# AI-PSCI-019: Documentation for Reproducibility

**Week 12 | Module: Integrative Reflection | Time: 90-120 min**

---

In this talktorial, you will learn to document your computational drug discovery pipeline for reproducibility and sharing. Proper documentation ensures your work can be understood, verified, and extended by others.
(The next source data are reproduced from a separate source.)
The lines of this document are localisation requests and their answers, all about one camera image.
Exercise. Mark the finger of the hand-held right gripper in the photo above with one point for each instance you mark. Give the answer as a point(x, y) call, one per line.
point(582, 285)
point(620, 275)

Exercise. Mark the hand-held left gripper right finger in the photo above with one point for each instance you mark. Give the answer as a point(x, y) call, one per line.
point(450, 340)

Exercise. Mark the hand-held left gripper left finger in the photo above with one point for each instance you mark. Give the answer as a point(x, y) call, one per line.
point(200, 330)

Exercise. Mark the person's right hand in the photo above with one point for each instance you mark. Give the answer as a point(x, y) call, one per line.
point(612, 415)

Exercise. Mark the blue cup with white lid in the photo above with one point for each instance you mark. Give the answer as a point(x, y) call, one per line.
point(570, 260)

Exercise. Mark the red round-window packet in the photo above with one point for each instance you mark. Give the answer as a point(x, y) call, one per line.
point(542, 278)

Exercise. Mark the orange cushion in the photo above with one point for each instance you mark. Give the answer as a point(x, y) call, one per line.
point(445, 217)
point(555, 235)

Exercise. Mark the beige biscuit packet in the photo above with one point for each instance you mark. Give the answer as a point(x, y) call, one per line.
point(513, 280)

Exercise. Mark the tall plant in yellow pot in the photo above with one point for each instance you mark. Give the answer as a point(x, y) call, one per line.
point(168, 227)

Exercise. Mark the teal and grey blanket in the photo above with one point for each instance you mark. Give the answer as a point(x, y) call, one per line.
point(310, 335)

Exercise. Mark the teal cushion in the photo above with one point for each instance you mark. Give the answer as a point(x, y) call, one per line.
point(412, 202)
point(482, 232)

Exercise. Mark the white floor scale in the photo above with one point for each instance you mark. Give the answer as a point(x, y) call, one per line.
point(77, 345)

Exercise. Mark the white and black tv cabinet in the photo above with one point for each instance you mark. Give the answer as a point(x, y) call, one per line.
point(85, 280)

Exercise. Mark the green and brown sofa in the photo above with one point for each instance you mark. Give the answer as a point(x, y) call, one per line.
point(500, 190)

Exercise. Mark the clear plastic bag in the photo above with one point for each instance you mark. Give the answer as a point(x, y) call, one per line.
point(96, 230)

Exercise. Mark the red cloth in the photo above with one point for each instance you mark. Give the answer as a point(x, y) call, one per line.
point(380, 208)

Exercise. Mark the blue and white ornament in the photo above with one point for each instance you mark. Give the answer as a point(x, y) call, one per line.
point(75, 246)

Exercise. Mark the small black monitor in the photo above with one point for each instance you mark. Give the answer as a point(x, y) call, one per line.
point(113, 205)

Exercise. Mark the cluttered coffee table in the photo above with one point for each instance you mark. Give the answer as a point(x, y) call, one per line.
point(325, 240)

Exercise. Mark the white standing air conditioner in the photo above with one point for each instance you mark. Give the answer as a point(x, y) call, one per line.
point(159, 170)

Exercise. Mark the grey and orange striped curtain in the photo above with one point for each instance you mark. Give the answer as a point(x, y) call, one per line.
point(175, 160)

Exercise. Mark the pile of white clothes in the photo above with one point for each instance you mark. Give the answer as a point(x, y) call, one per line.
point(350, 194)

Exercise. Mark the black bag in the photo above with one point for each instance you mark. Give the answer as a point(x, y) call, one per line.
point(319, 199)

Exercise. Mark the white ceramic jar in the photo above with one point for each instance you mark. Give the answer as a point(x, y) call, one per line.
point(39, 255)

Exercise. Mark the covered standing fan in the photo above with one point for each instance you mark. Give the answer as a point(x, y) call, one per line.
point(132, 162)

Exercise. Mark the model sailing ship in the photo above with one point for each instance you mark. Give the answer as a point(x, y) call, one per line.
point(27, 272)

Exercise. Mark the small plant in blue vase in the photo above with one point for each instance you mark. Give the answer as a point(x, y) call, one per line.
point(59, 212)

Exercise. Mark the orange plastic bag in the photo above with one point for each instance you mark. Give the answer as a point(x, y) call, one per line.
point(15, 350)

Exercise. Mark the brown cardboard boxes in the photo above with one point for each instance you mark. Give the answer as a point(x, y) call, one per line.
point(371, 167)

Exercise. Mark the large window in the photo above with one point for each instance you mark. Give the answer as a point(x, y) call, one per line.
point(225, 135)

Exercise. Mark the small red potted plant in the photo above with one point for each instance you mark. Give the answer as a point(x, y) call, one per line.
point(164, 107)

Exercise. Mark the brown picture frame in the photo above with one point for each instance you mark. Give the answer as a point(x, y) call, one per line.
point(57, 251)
### Why Documentation Matters

In computational drug discovery:
- **Reproducibility crisis**: Many published computational results cannot be reproduced
- **Collaboration**: Team members need to understand and extend your work
- **Publication**: Journals increasingly require code and data availability
- **Career**: Well-documented code demonstrates professionalism

By the end of this session, you'll have a fully documented, GitHub-ready pipeline.

## Learning Objectives

By the end of this talktorial, you will be able to:

1. **Document computational workflows** with clear, structured documentation
2. **Create reproducible environments** using requirements files
3. **Write methods sections** suitable for publication
4. **Prepare code for sharing** on GitHub
5. **Generate automated documentation** from code
6. **Create a README** that enables others to reproduce your work

## Background

### The Reproducibility Standard

A reproducible computational pipeline must include:

| Component | Purpose | Example |
|-----------|---------|--------|
| **Code** | The actual implementation | Python scripts, notebooks |
| **Data** | Input files or access instructions | PDB IDs, ChEMBL queries |
| **Environment** | Software dependencies | requirements.txt, conda.yml |
| **Documentation** | How to run everything | README.md, docstrings |
| **Results** | Expected outputs for verification | Example outputs, checksums |

### Documentation Levels

```
Level 1: Code Comments
    - Inline explanation of tricky logic
    
Level 2: Docstrings
    - Function/class documentation
    
Level 3: README
    - Project-level overview
    
Level 4: Methods Section
    - Publication-ready description
```

### FAIR Principles for Data

- **F**indable: Use persistent identifiers (PDB, UniProt, ChEMBL IDs)
- **A**ccessible: Provide download instructions
- **I**nteroperable: Use standard formats (SMILES, PDB, CSV)
- **R**eusable: Include clear licenses and metadata

---

## Setup

First, let's install the packages we'll use for documentation.

In [None]:
#@title Install Required Packages
!pip install rdkit pandas numpy matplotlib -q
print("Packages installed successfully!")

### Import Libraries

In [None]:
#@title Import Libraries
import os
import sys
import json
import datetime
import inspect
import textwrap
from typing import List, Dict, Optional, Tuple
from dataclasses import dataclass, field, asdict

import pandas as pd
import numpy as np
import matplotlib.pyplot as plt

from rdkit import Chem
from rdkit.Chem import Descriptors, AllChem

print("Libraries imported successfully!")

### Target Configuration

Select your drug target from the dropdown. All subsequent analyses will use your chosen target.

In [None]:
#@title Target Configuration
TARGET = "DHFR" #@param ["DHFR", "ABL1", "EGFR", "AChE", "COX-2", "DPP-4"]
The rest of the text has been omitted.